Paso una fulminante gripe de verano. Estar enferma me anula: mi actividad se reduce a beber mucha agua y a ir del sofá a la cocina a por más agua, de la cocina a la cama y de la cama al lavabo haciendo "ay" a cada paso. Mi círculo social queda compactado en una persona: el farmacéutico de la esquina. Son fantásticos, el farmacéutico y su coro de abuelos, permanentemente en la farmacia interesándose por qué me pasa: consiguen alejar de mi cabeza la idea "nadie se preocupa por mí" que me invade siempre que estoy enferma y que añade la autocompasión a la lista de síntomas de cualquiera de mis enfermedades recurrentes.
Pedir ayuda o reclamar la atención sobre mi persona no es mi fuerte. Por eso adoro al farmacéutico de la esquina, a su coro y a cualquiera que me llame preguntando cómo estoy porque hace un par de días me oyó decir que creía que me estaba resfriando. Acabaré siendo una vieja cartillera, de las que van al médico día sí y día también porque es el único que les pregunta cómo están. Muy triste todo.

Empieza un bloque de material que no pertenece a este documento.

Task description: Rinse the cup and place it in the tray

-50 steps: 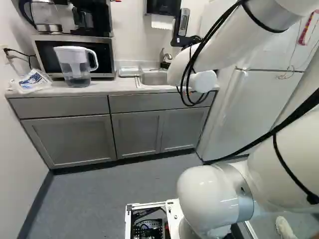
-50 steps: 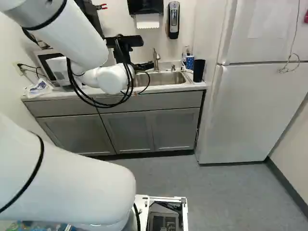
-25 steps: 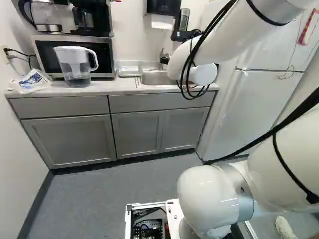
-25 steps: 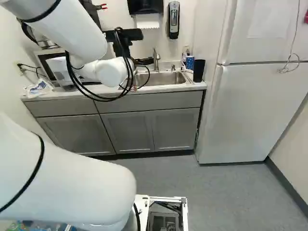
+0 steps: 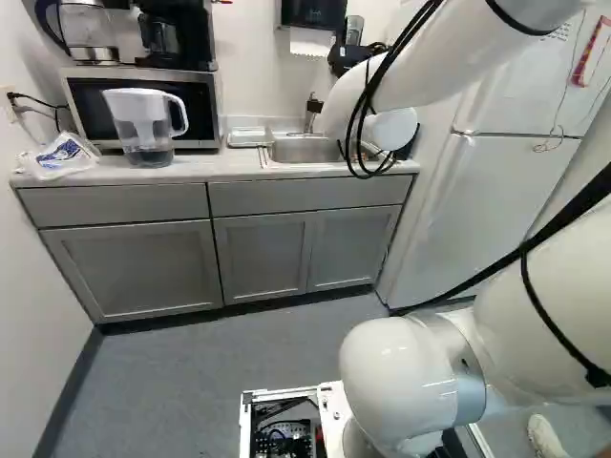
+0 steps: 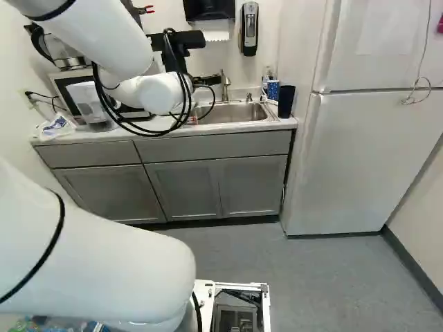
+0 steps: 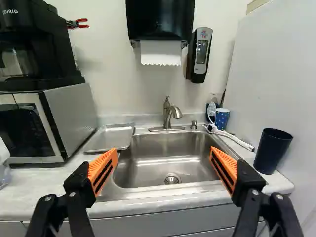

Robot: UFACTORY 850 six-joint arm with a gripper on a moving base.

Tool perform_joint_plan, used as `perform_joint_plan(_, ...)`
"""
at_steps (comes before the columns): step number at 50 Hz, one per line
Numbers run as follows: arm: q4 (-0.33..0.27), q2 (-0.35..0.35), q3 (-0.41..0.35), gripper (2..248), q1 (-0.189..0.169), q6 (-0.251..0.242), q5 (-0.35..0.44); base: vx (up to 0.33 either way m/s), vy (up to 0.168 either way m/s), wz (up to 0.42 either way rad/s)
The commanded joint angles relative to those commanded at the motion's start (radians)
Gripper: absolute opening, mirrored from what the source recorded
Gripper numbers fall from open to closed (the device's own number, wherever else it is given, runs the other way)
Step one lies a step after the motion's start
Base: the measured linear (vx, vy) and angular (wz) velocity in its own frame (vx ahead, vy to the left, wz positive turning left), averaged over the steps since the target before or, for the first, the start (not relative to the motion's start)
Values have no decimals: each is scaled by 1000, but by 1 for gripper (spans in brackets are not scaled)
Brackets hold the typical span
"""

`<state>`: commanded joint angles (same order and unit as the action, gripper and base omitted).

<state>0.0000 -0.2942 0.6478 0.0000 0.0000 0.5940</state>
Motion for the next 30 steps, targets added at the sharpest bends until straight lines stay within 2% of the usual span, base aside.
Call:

Perdonen, no soy yo quien habla, es mi resfriado estival y el aburrimiento que me ha provocado. Me he pasado dos días enteros encerrada en casa y me he tragado dos temporadas de "Cómo conocí a vuestra madre". La aborrezco. Reconozco que de la primera temporada no me enteré de la mitad: estaba a 38 y medio de fiebre y lo que más risa me daba eran las risas enlatadas. O ni eso: seguramente sólo me reía por contagio, por la anulación de cualquier conato de voluntad que me provoca la enfermedad. "Ría aquí" y yo, a 38 y medio, río y lo que me digan.

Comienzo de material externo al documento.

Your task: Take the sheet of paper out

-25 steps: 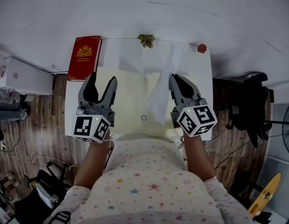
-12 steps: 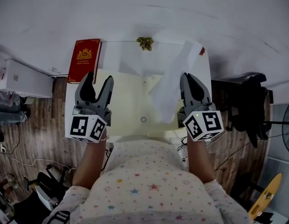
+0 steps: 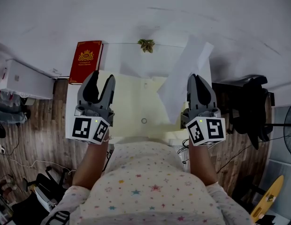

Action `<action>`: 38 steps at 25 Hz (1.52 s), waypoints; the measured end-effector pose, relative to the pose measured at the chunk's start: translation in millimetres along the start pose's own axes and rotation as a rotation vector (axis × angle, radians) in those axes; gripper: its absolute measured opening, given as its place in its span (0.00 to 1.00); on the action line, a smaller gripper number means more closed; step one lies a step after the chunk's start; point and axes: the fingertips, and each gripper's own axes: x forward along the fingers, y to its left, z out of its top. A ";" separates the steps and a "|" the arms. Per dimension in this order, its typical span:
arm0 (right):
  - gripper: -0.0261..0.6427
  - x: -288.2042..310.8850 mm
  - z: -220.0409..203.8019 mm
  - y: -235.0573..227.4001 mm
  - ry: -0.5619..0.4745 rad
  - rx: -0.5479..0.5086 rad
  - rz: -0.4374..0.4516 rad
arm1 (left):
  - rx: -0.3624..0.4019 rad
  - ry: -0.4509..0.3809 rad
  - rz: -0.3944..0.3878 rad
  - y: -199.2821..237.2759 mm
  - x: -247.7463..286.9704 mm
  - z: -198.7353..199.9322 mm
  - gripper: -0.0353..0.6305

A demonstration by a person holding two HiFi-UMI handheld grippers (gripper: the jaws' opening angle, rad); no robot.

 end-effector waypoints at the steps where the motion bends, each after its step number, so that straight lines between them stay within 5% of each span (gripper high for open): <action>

A partir del capítulo 15, seguía riendo a cada orden de risa pero ya empezaba a ver que me estaban colando lo que siempre te cuelan las sitcom americanas: cuatro personajes arquetípicos locos por vivir unas viditas en las que, si amas, lo único que puedes recibir a cambio es amor (levantar ceja aquí). Y si no amas, como el quinto personaje –contrapunto de los otro cuatro-, no es tu culpa, es que seguramente tienes un trauma de la infancia pero, no te preocupes que tus amigos siempre te respaldarán y harán aflorar el corazoncito que late en tu interior (señalarse la boca con dos dedos, sacar la lengua y hacer “aggg, aggg” aquí).
La serie es una mierda -perdón, es la fiebre: estoy a 37,2. (¡Jojo! Me encanta esta excusa)- pero yo me he seguido tragando capítulo tras capítulo hasta completar los cuarenta y pico que suman las dos primeras temporadas (mover la cabeza de lado a lado mientras piensan “ayyy, Isabel…” aquí).
(Inserten aquí la noche del martes al miércoles, que la paso durmiendo como un lirón)
Hoy me he despertado a 36,3 –sí: mi temperatura corporal normal está unas décimas por debajo de la media de la de la humanidad- (pensar “¿ah, sí?” aquí)- y con una sensación así como de que estos dos últimos días no han existido. Porque no han existido, ¿no? Y si han existido, los podré recuperar al final, ¿no? Joder, qué asco, qué pérdida de tiempo es estar enferma. Si al menos hubiera pegado el estirón, pero ni eso: sigo en mi 1,60 pelado, blanca como la leche en pleno agosto en una ciudad de playa y más escéptica que nunca respecto de las relaciones humanas. Estupendo.